IMPRESSIVE Romeo Lavia insisted he is “trying to give back to the manager”, Ralph Hasenhuttl, for the trust he has shown the young Saints star.
The 18-year-old Belgian midfielder has started all four Premier League games so far this season, following a summer move from Manchester City.
Last year, Tino Livramento was seen as a freak of nature for displacing Saints regular Kyle Walker-Peters immediately in the starting lineup.
Now, the young ace has done the same thing to stalwart Oriol Romeu – and based on performances alone, looks set to stay.
“I just came to kind of get experience and I’m getting the chance,” Lavia admitted to the Daily Echo, asked if his regularity is exactly why he left Pep Guardiola’s squad.
“I’m trying to give it back to the manager because he trusts me, so from my side I have to prove the manager is correct.”
Lavia’s fourth Premier League appearance ended in a narrow 1-0 defeat to his former City rivals, Manchester United.
In that game, the teenager came up against the likes of Cristiano Ronaldo, Bruno Fernandes and Raphael Varane – just months on from playing under-23s.
“I think they’ve got a lot of good players, they like to move it around in the middle and find the combinations inside,” Lavia said, assessing the opposition.
“I think we managed to work against it quite well.
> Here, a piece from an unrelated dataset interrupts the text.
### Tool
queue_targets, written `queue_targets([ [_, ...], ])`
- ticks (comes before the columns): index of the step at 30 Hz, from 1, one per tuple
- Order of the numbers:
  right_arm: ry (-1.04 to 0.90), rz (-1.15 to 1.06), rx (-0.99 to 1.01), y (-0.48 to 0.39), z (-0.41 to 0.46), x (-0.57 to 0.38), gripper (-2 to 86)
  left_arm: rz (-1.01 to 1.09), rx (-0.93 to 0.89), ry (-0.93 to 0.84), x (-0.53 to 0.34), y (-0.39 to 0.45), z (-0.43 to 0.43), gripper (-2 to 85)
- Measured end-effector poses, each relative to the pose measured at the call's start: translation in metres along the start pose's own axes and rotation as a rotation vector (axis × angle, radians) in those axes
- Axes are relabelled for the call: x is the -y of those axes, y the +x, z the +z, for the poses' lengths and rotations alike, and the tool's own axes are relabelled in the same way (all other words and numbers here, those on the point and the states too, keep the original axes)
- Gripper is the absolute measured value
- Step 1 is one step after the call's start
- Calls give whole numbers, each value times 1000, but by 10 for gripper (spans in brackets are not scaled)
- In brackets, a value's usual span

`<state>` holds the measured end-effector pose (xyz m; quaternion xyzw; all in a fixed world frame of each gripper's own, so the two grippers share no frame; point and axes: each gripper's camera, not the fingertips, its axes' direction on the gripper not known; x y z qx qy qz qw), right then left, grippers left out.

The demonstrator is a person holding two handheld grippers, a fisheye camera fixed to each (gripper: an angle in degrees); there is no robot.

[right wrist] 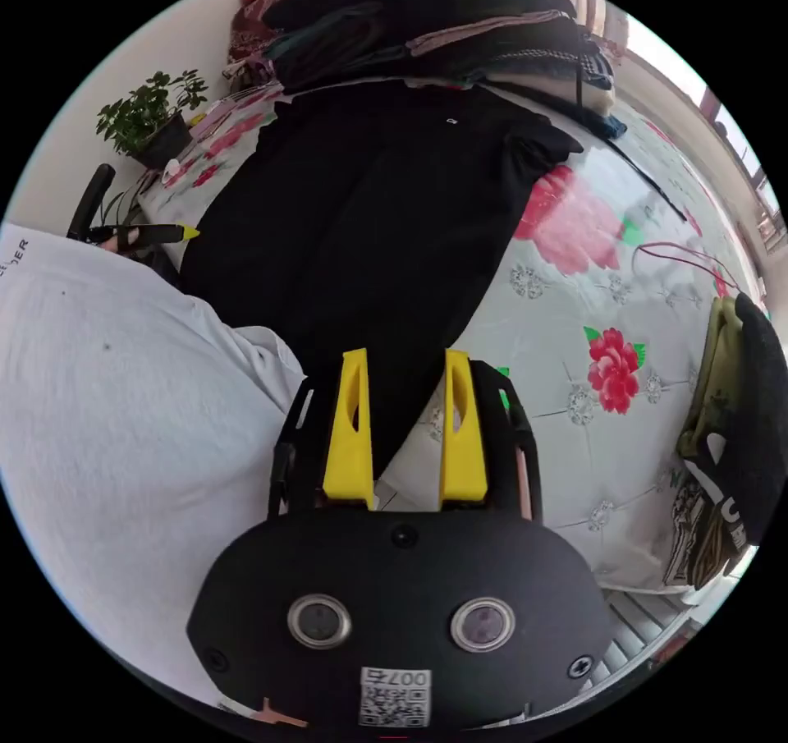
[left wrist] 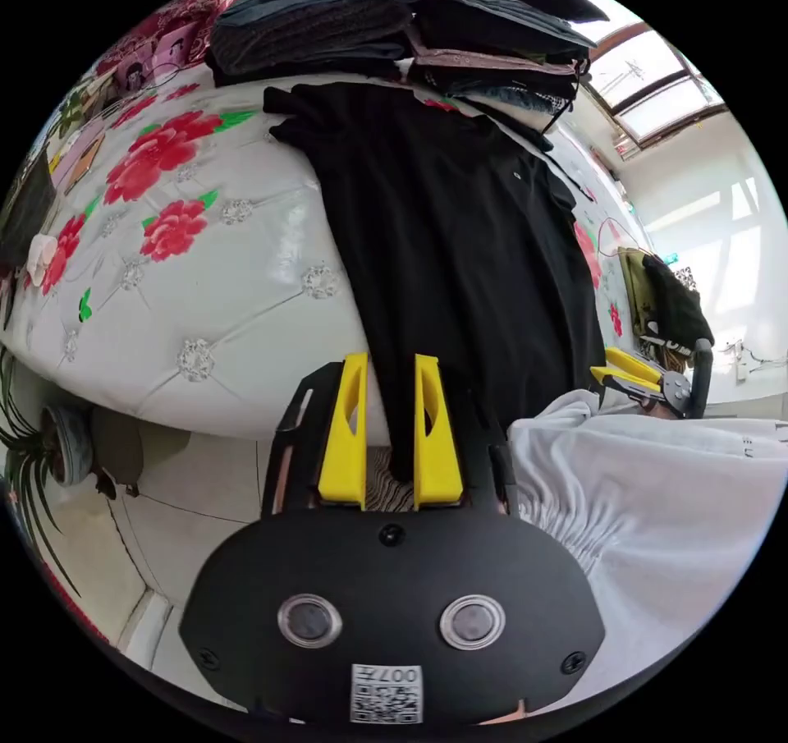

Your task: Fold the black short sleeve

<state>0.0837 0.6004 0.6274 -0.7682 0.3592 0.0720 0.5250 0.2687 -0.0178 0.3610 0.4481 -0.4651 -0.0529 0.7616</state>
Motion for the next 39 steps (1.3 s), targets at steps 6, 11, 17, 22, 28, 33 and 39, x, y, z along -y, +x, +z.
queue_targets([
  [6, -122, -119, 81, 6, 9, 68, 9, 62, 45, -56, 79, 13, 10, -6],
  [11, 100, 106, 25, 60, -40, 118, 2, 32, 128, 102, 148, 14, -40, -5],
  [17, 218, 274, 3, 96, -66, 105, 16, -52, 69, 212, 151, 4, -87, 60],
  [22, 121, 223, 89, 81, -23, 69, 31, -11, 12, 134, 87, 25, -50, 77],
  [28, 80, 165, 50, 66, 13, 82, 37, 132, 104, 48, 85, 62, -12, 77],
  [33, -38, 175, -18, 65, 58, 94, 11, 196, 200, 4, 89, 69, 9, -1],
  [39, 94, 231, 59, 90, 42, 57, 0, 50, 53, 47, 64, 9, -18, -9],
])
We put pressure on them so they had to respond, it was a good battle.
“We were unlucky, we played well as a team defensively and offensively, just not lucky enough to get the win or take the chances.”
He continued: “Really disappointed as a team because we know we created a lot of chances and put a lot of pressure on them. There’s a lot of positive aspects we need to take into the next game.
“Obviously we can’t see it as a good performance because we didn’t get the result that we wanted. But for the next game definitely a performance we can look at and learn from.”
Despite Lavia’s cool and driven persona, Saints can see the match-up as close-run and feel rather aggrieved they did not come out with a positive result.
Not least because of a refereeing decision that has divided opinion again, with Andy Madley and VAR Peter Bankes choosing not to punish Scott McTominay’s handball.
Speaking after the match, Hasenhuttl joked it was “not one handball, three”, but the officials did not deem it an infringement due to close-proximity.
“I’ve not seen the replay and honestly I don’t want to,” Lavia admitted, quizzed on the decision.
“It’s a decision the referee has made and we have to respect it. You’d have to tell me, I didn’t see it so I can’t say.”